# Penalty Prediction Models

## Introduction
This notebook aims to build a series of Negative Binomial Regression models to predict the count of each penalty type for a specific NFL game scenario. Each model will correspond to a different type of penalty.

## Data Preparation
We will start by loading and preparing the dataset, which includes encoding categorical variables and aggregating penalty counts.

In [21]:
import pandas as pd
import numpy as np
from sklearn.preprocessing import LabelEncoder
import statsmodels.api as sm
from statsmodels.formula.api import glm
from statsmodels.genmod.families import NegativeBinomial
from sklearn.metrics import mean_squared_error, r2_score

## Data Loading and Preprocessing

First, we load the necessary data and preprocess it for analysis.

In [22]:
# Load the dataset
data_path = '../data/processed/penalties.csv'
df = pd.read_csv(data_path)

# Count the frequency of each penalty type
penalties_count = df['penalty'].value_counts()

# Filter for penalties that occur at least 50 times
frequent_penalties = penalties_count[penalties_count >= 50].index.tolist()

# Exclude special teams penalties and filter by frequent penalties
penalties_data = df[(df['phase'] != 'ST') & (df['penalty'].isin(frequent_penalties))]

df_filtered = penalties_data.loc[:, ['game_id', 'team_id', 'opp_id', 'penalty', 'year', 'week', 'ref_crew', 'home', 'postseason']]

# Aggregate data to get the count of each penalty type per game and team
df_grouped = df_filtered.groupby(['game_id', 'team_id', 'opp_id', 'year', 'week', 'ref_crew', 'home', 'postseason', 'penalty']).size().reset_index(name='count')

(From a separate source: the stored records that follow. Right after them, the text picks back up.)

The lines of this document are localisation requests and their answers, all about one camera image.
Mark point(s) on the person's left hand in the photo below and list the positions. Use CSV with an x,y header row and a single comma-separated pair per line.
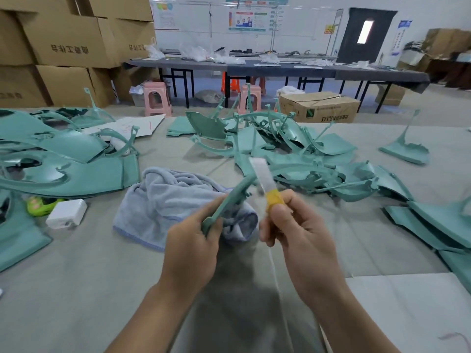
x,y
190,257

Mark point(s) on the person's right hand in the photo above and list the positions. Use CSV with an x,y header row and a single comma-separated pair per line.
x,y
305,250

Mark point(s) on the grey-blue wiping cloth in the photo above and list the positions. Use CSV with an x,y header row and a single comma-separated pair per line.
x,y
162,202

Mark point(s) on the single green plastic part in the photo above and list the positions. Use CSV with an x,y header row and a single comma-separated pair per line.
x,y
228,198

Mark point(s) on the brown cardboard box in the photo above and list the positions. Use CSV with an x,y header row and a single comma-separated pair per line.
x,y
319,108

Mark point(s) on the pile of green plastic parts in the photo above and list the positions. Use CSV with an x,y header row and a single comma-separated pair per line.
x,y
59,158

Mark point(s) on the stack of brown cardboard boxes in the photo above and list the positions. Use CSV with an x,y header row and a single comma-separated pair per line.
x,y
66,47

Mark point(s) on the person's right forearm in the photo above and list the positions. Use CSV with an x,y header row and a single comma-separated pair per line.
x,y
353,327

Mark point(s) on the white foam sheet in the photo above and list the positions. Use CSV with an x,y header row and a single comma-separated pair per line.
x,y
412,312

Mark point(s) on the white power adapter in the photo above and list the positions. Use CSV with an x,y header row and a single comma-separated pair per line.
x,y
66,214

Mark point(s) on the white paper sheet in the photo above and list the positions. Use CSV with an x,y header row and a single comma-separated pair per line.
x,y
125,127

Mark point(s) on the green and yellow gadget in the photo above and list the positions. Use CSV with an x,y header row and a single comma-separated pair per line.
x,y
43,206

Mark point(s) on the pink plastic stool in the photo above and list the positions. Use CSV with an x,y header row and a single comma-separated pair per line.
x,y
249,99
157,99

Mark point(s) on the orange object under table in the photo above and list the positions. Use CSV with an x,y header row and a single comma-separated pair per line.
x,y
230,84

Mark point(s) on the long grey work table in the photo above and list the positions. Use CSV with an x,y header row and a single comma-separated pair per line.
x,y
287,69

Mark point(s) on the heap of clear plastic bags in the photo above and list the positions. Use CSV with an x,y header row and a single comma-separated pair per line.
x,y
195,55

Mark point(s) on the dark door with window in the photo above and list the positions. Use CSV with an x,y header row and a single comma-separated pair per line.
x,y
366,36

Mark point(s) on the colourful wall poster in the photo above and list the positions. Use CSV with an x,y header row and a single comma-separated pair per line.
x,y
249,20

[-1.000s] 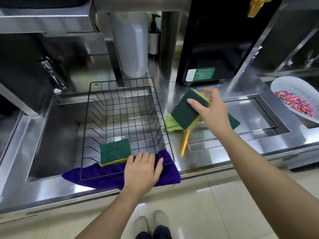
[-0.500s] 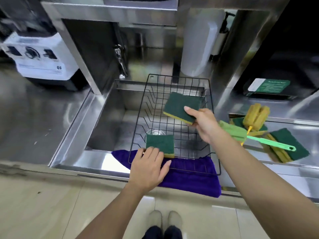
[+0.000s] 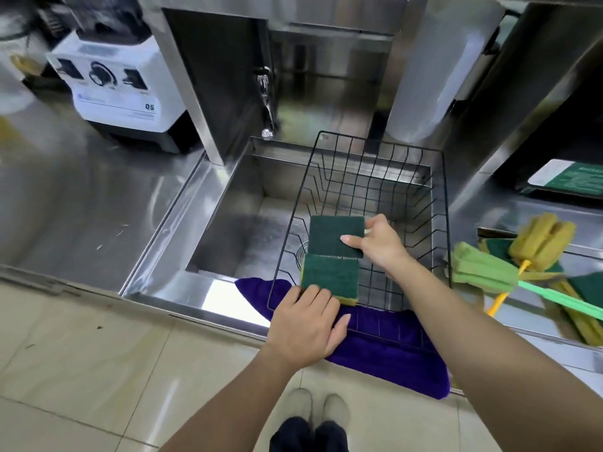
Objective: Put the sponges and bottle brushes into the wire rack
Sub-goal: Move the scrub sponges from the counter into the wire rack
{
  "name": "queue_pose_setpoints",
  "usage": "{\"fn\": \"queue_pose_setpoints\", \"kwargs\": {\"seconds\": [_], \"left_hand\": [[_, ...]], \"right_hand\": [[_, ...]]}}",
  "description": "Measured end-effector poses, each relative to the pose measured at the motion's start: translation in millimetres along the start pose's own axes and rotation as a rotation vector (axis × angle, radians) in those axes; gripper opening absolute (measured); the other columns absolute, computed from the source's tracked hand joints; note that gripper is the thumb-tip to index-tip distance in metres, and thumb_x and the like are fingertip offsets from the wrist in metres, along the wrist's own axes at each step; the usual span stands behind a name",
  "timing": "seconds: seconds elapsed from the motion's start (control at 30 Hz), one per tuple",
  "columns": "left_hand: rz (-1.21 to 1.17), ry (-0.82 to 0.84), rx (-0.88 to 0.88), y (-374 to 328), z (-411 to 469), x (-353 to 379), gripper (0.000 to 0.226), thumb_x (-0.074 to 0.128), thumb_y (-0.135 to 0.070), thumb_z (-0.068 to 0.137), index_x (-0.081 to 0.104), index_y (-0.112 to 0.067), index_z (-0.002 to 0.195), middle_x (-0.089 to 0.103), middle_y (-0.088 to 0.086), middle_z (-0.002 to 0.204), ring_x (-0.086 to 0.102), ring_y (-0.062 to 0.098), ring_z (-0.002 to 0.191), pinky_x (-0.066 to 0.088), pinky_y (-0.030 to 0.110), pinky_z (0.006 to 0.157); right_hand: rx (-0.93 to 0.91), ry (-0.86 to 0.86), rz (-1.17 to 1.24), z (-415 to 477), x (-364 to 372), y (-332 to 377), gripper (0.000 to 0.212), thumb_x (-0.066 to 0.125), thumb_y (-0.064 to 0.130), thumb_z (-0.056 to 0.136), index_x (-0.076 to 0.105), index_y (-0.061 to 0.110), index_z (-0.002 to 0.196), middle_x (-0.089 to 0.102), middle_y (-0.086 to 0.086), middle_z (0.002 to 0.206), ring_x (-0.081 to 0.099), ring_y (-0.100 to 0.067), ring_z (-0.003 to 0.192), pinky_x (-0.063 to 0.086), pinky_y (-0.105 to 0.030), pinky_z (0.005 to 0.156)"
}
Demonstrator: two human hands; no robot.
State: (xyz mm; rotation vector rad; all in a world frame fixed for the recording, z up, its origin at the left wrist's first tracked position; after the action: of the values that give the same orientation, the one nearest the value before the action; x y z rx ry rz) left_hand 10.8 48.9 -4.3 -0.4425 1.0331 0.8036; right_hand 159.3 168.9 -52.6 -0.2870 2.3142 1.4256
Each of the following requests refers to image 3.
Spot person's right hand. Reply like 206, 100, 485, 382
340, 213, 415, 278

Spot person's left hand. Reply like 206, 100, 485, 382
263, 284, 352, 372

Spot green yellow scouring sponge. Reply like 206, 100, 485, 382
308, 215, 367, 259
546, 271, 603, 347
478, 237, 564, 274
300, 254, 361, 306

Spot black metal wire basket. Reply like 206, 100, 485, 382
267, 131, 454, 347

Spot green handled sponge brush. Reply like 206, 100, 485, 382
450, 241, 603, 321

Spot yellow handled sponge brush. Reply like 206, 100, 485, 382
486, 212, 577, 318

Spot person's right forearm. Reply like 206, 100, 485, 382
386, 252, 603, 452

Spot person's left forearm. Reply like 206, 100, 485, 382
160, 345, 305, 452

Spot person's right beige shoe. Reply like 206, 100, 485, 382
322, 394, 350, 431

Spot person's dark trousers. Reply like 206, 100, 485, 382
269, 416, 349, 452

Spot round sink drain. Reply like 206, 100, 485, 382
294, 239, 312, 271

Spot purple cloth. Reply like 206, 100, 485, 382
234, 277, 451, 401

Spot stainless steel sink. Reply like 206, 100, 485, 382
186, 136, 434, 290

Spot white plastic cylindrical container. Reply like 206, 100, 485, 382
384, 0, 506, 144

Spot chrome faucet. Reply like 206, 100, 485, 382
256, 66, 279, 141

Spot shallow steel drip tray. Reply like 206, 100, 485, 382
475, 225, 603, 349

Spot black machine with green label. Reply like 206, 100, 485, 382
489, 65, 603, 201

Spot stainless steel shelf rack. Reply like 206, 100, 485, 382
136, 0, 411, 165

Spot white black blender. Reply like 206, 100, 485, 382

# Encode categorical variables
label_encoders = {}
for column in ['team_id', 'opp_id', 'ref_crew', 'home', 'postseason', 'penalty']:
    le = LabelEncoder()
    df_grouped[column] = le.fit_transform(df_grouped[column])
    label_encoders[column] = le

# Display basic information and the first few rows of the dataset
df_filtered.head()

Unnamed: 0,game_id,team_id,opp_id,penalty,year,week,ref_crew,home,postseason
0,2009_1_TEN_PIT,PIT,TEN,Def_Unnecessary_Roughness,2009,1,Bill Leavy,Yes,No
1,2009_1_TEN_PIT,TEN,PIT,Off_Illegal_Formation,2009,1,Bill Leavy,No,No
2,2009_1_TEN_PIT,PIT,TEN,Off_Holding,2009,1,Bill Leavy,Yes,No
3,2009_1_TEN_PIT,PIT,TEN,Off_Holding,2009,1,Bill Leavy,Yes,No
4,2009_1_TEN_PIT,PIT,TEN,Def_Pass_Interference,2009,1,Bill Leavy,Yes,No


## Model Building
For each unique penalty type, we will construct a Negative Binomial Regression model.

In [23]:
# Dictionary to store models
models = {}

# Define predictor variables
predictors = ['team_id', 'opp_id', 'year', 'week', 'ref_crew', 'home', 'postseason']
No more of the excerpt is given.